Most Swift Slip customers are waterfront homeowners. And a typical job begins with a visit to city hall to find out if the job the customer wants done is feasible. If it is, then the Swifts prepare an estimate and negotiate a contract. "Next we have an engineer who actually designs the dock and figures out how big the floats should be," Pete says. "Some reconstruction jobs don't require an engineer because the new dock is just being built like the old dock."

Once the design is finished, special pressure-treated lumber--to prevent dry rot--is ordered from a supplier in Oregon. Other materials include plastic-foam floats, plastic tubs (to house the floats), cleats, hardware and rollers (so the dock can rise and fall easily against the pilings as the tide changes).

When all the materials are in, the dock is built in the Huntington Beach construction yard and trucked to the harbor. Since most of Swift Slip's customers are in Newport Beach, most docks are launched at Lido Shipyard, where they are rafted together and floated to the installation site to be assembled.

The average price of a new dock is $25,000, and the average size is 40 feet in length, Pete Swift says. On the high end was a dock the Swifts built recently at a Newport Beach home--it measured more than 100 feet in length and cost $100,000.

One of the company's most unusual jobs involved constructing a dock that would be moored offshore, just past the surf line, near Malibu. "The man we built it for was going to rent jet skis from it," Tom Swift says. "We had to truck the dock up to Malibu and push it through the surf. It was a tough job."

Another unusual job involved the construction of a 20-slip marina in front of the Chart House Restaurant in Newport Beach. "In order to be able to build the marina, we first had to remove an old dry dock that had been sunk," Pete says. "Nobody knew how big the thing was so we had to hire a diver to go down and attach floats to it to float it up. An hour and a half later, one corner came up and it was huge. By the time the whole thing was out of the water, it looked as big as an aircraft carrier. It floated eight feet out of the water and was covered with barnacles. We knew that pretty soon it was going to start stinking so we had to get it out of there fast."

So far, the 20-slip marina has been Swift Slip's biggest job. "Most of our jobs are at private homes and involve changing an existing dock," Tom Swift says. "The person may have gotten a bigger boat and needs a bigger slip or sometimes they just want to upgrade or redecorate."

The Swifts work only with pressure-treated wood, left natural and unpainted. "Most people today are getting away from painting," Pete Swift says. "When it is painted, you have to repaint it once a year and painting pollutes the bay."

Although dock building is a year-round business in Southern California, the Swifts say their busiest months are June through October. "Back East this would be a seasonal business. You'd have only six good months to put in docks, but here the weather is good all year long. So even though summer is always busier, we work year-round."

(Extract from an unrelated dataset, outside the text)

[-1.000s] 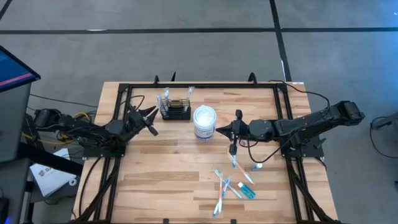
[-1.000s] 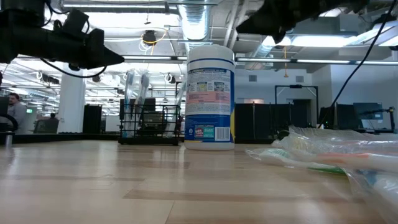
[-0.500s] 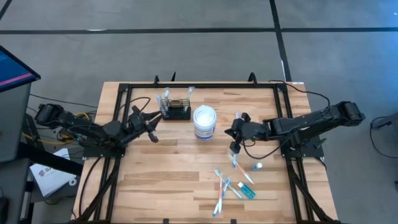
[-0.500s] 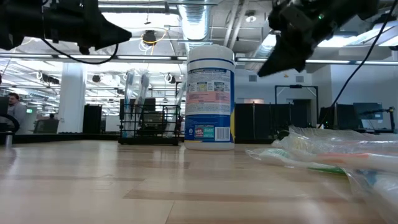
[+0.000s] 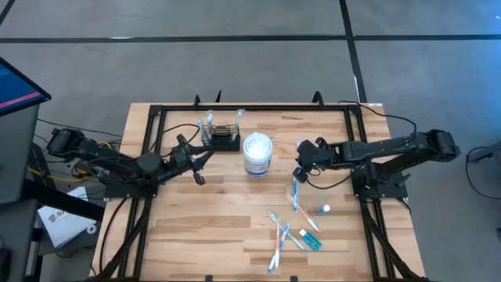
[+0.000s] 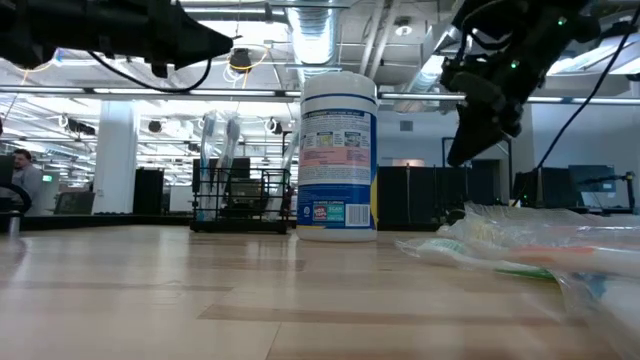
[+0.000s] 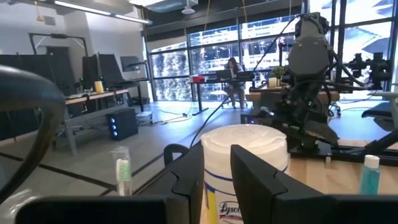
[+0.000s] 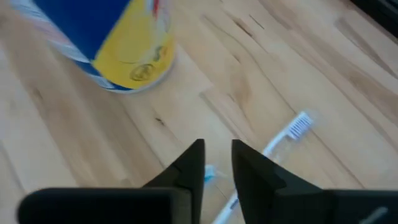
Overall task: Pick & Place toothbrushing station
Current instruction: Put the purple toothbrush into the mesh organizer
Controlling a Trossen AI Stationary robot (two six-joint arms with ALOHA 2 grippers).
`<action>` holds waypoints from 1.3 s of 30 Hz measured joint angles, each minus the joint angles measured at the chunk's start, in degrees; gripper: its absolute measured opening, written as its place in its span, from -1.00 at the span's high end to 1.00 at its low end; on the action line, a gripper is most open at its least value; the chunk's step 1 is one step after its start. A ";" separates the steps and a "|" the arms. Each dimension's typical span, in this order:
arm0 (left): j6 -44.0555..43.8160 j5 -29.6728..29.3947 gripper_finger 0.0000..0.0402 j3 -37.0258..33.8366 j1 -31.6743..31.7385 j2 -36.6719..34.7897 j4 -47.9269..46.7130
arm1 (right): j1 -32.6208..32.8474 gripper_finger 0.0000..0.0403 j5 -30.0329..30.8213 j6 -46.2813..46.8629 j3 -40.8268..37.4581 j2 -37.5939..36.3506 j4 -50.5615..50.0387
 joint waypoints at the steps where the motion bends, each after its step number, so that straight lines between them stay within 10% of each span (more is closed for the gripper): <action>1: 0.00 0.02 0.63 0.39 0.00 0.65 -0.03 | -0.54 0.61 -0.07 0.11 0.00 0.00 -0.31; 39: -0.02 1.45 0.63 3.59 0.22 5.71 0.11 | -10.64 -0.11 -4.34 1.07 -1.97 13.73 -1.53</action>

The Swifts, who grew up on Balboa Peninsula, say they love their work and "learned by doing."

"We had a friend we grew up with who built docks," Pete Swift says. "And then when I got my first job, I learned by actually taking the dock apart and seeing how it was built."

It was Pete Swift, a UCLA business graduate, who actually founded the company in 1982 and ran it alone, until his brother, Tom, joined him a year later. "That first year I only did three docks and I was having to do auto-body work in the winter to keep going," he recalls.